Leveille described this combination as the “secret sauce” to lowering ConocoPhillips’ development costs. This can mean placing engineers with data scientists or training up engineers to be able to deploy certain data science tools themselves. “Some of the success we’ve achieved have been just absolutely amazing,” he said of this initiative.

One example he offered is in the hydraulic fracturing space where ConocoPhillips is working to understand what defines an optimal completion design.

Just a few years ago, the widespread trend seen across the shale sector was that bigger was better. In essence, more fluid and more sand were billed as equaling a higher-performing well. “But what we found was that when we actually went in and did some detailed data science work, you know, bigger isn’t always better, depending on the conditions,” he said.

He also said that ConocoPhillips is working to overcome the industry’s challenges that have come due to a short supply of detailed subsurface data. To this end, the company has embarked on a number of initiatives.  

One of the most well-known and recent examples is the company’s work on a test site in the Eagle Ford Shale of south Texas that delivered some of the richest data sets about fracture networks that the industry has ever seen.

ConocoPhillips is also in the business of sharing data and is seeking to expand that effort through a partnership with international oil and gas consultancy Wood Mackenzie that is the caretaker of a data-sharing project among a group of producers in North Dakota’s Bakken Shale. 
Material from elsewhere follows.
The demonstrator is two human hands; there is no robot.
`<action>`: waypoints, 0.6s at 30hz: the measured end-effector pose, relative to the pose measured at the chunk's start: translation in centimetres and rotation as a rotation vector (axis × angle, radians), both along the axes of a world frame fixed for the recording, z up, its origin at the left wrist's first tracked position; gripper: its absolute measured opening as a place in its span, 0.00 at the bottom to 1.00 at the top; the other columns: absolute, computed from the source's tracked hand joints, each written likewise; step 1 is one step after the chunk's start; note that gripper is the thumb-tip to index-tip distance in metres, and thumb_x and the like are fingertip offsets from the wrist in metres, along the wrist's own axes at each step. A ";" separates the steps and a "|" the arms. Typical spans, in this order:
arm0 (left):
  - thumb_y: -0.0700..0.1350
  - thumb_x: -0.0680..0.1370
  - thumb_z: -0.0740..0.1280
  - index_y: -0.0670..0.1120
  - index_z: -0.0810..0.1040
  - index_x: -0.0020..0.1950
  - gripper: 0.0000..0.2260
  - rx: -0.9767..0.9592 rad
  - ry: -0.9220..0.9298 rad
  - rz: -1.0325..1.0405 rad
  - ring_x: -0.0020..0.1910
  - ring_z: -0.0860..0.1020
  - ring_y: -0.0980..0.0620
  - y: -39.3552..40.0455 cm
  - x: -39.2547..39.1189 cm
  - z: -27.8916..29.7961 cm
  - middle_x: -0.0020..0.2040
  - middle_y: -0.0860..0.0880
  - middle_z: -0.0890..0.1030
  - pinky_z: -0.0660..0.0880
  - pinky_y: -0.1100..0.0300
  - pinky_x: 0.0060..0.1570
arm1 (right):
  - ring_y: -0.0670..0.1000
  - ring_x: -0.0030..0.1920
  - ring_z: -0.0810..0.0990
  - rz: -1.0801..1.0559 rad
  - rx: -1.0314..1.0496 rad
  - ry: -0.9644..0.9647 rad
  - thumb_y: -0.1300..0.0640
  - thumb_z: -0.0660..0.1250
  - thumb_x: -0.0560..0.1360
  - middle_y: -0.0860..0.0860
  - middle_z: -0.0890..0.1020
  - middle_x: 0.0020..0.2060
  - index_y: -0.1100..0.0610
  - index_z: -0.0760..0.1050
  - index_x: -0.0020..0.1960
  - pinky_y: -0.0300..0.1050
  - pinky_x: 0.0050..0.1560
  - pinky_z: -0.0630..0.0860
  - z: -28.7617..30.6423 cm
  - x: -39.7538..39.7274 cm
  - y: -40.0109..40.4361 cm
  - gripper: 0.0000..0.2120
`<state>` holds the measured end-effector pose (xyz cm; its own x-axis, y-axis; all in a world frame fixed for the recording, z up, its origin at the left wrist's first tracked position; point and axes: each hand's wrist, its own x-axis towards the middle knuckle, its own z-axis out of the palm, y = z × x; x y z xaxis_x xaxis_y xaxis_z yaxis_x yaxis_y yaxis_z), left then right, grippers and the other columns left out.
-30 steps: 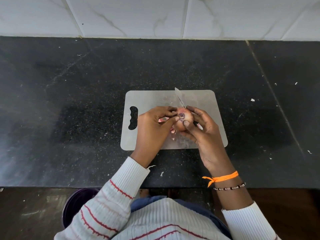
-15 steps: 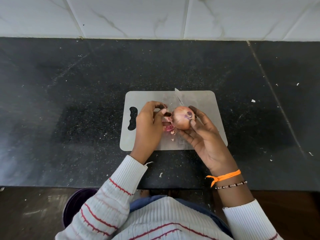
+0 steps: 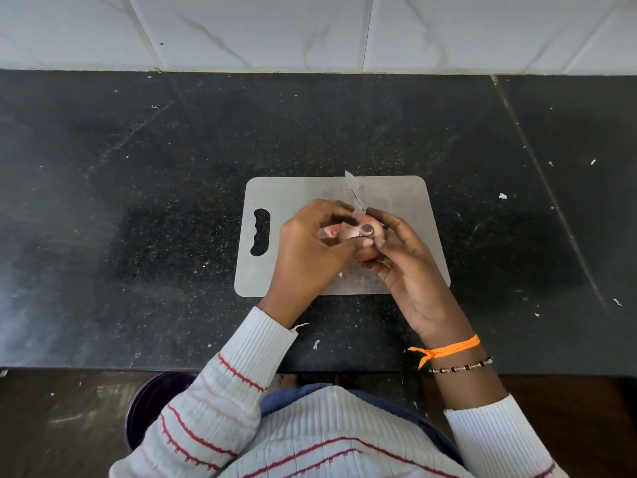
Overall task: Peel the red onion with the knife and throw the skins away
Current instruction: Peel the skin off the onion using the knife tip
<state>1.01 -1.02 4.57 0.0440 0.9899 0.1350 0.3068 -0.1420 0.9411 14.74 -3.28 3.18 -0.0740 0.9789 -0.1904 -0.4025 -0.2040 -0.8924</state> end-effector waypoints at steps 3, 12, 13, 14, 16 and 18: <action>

The the consortium was established to exchange details on completion designs that are not available in public databases, which is a model Leveille wants and expects to see more of in the future. “The industry really does need to find ways to do this because in the final analysis, we’re not just competing with each other—we are competing with other sources of energy,” he said, reiterating that the collective goal of the shale sector needs to be on driving down the cost of supply.

The convergence of digital technology and first-principle engineering may also be bringing into view what many consider to be the ultimate step change for the completions segment: Real-time hydraulic fracturing. Leveille described the development as “an area with a lot of opportunity.”

“We know the rocks talk to us,” he said. “The rocks tell us about what’s happening downhole and it should influence how we design, if you will, the stimulation job.”

But first, the digital revolution must be won. ConocoPhillips and other companies will need to figure out how to build networks of reliable sensors, adopt advanced monitoring techniques, and build up the expertise required to know how to react to the signals.

The good news is that similar efforts have been accomplished on drilling rigs in recent years and “completions is following not too far behind,” said Leveille.

Greg Leveille is chief technology officer for ConocoPhillips. Leveille began his career with Conoco in 1984 in Lafayette, Louisiana, and has lived and worked around the world. During his career, he has held various exploration, development, operations, and geology assignments, working both in the US and northwest Europe. In 1995, Leveille rose to leadership positions in exploration, planning and portfolio management, asset management, project management, technology, business management, operations, and commercial. Leveille was president, global LNG and Asia‐Pacific commercial before moving to the technology organization in May 2011. Leveille is a member of the Executive Committee of the Unconventional Resources Technology Conference (URTeC).